Quando si parla di Milano Design Week, il
Fuorisalone ormai è
diventato il palcoscenico principale.
Fuori dagli schemi istituzionali del
Salone del Mobile, da molti
anni è per le strade di Milano che si vive il design innovativo. Sicuramente è
meno patinato, ma cercando nelle piccole boutique, all'interno di officine
riconvertite e negli spazi più improbabili, si può ritrovare la vera
creatività.
Nella zona di
Tortona lo spazio
spazio espositivo più rinomato è quello messo a disposizione da
Superstudio Più, però attenzione non fermatevi alle apparenze:
illuminate dai riflettori, all'interno degli enormi studi fotografici ci sono le grandi marche, ma è nell'interrato che dovete dirigervi. Negli angusti scantinati dal
tetto basso trovate i giovani, coloro che non si potrebbero mai permettere i
saloni riservati alla Hyundai, ma che non hanno nulla da invidiare in fatto di
inventività e originalità.
Ho trovato molto interessanti le Officine Creative Ansaldo, che
ospitavano tra l'altro una sezione dedicata al design cinese.

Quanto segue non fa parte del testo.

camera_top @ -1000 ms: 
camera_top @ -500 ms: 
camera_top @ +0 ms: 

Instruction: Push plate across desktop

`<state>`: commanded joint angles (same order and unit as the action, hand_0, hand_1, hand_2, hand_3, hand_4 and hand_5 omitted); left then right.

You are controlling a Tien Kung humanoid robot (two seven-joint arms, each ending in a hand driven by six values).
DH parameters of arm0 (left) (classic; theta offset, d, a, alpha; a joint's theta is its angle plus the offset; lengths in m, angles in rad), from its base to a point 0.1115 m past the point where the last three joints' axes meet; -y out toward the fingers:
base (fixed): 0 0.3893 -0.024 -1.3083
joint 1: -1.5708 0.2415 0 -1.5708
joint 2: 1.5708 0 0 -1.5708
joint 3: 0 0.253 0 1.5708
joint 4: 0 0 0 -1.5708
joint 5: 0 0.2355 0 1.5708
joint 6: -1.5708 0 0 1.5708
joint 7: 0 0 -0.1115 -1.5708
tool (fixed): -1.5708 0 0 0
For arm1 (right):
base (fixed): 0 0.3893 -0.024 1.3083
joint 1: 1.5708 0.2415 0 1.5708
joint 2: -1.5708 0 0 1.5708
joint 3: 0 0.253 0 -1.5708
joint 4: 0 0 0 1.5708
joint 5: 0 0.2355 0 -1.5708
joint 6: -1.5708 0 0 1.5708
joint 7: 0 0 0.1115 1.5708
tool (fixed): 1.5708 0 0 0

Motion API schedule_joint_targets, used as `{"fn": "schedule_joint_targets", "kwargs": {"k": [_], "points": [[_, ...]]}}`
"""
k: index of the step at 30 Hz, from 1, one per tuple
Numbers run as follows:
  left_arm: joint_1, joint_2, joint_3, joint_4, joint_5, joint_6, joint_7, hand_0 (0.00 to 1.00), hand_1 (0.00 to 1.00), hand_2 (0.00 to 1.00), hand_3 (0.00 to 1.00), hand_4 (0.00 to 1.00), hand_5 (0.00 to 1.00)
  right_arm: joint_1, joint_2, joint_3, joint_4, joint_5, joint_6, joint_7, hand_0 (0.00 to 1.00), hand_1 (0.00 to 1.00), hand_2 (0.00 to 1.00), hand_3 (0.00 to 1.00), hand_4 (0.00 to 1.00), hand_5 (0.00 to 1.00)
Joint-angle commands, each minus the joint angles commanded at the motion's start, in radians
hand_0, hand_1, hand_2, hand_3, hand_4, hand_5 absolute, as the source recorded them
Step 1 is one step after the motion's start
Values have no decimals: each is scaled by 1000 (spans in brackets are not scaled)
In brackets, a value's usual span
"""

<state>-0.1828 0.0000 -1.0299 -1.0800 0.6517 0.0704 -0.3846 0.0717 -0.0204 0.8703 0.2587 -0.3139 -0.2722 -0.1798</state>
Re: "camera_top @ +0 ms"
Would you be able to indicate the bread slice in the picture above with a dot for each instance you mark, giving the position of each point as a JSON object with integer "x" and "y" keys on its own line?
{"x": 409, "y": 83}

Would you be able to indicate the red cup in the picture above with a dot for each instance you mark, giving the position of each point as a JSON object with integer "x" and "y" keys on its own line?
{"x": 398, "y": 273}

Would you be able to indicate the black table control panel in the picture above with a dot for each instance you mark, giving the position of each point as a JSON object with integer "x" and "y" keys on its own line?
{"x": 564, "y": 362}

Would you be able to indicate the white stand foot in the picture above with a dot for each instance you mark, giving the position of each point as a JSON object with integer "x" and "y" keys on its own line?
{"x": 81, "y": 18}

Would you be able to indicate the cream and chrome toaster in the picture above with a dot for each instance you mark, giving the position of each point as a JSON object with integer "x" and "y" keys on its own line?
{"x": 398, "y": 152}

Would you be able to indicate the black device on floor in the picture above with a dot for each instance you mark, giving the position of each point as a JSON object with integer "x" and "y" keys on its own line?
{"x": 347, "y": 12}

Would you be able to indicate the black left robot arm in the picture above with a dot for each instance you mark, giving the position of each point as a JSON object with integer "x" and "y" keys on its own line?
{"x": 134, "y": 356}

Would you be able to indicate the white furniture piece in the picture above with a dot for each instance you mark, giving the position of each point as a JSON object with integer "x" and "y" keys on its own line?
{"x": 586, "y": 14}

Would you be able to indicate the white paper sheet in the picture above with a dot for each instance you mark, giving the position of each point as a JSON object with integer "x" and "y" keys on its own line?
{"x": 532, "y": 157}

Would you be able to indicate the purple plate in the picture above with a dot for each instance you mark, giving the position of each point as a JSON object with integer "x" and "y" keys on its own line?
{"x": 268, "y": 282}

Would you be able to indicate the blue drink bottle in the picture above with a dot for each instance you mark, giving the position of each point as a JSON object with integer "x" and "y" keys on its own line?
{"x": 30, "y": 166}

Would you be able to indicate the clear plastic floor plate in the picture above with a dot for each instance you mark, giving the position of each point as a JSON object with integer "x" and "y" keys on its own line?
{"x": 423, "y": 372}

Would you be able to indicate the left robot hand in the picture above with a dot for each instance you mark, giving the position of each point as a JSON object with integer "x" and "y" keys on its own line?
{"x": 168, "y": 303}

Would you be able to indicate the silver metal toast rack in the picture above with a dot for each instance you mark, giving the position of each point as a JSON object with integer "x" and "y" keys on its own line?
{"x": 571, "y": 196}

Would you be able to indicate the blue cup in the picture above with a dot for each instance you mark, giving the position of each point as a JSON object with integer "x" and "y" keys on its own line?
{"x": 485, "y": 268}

Per andare fuori dagli schemi bisogna addentrarsi nei vicoli, nelle vecchie
autorimesse e scovare i box messi a disposizione alle scuole di design che
provengono da tutto il mondo: ho trovato belle creazioni in un'area dedicata ai
giovani di Singapore.

Il Design District di
Brera
quest'anno era dedicato al pensare industriale, ma al fare artigianale.
L'industriale è stato da sempre visto come l'evoluzione dell'artigiano, la
possibilità di creare in serie abbatte i costi di produzione e porta il design
nelle case di tutti. Oggi questa distinzione non è più così marcata, anzi molti
strumenti dell'industria, quali ad esempio la mentalità progettuale o la
cooperazione internazionale, possono dare nuova vita all'artigianato abbattendo
i confini. L'esposizione dedicata a Designjunction, l’annuale
show londinese dove partecipa un collettivo formato dai migliori design brand
mondiali e di piccoli marchi, è stato in questo senso lo spazio più
rappresentativo di questo nuovo modo di pensare.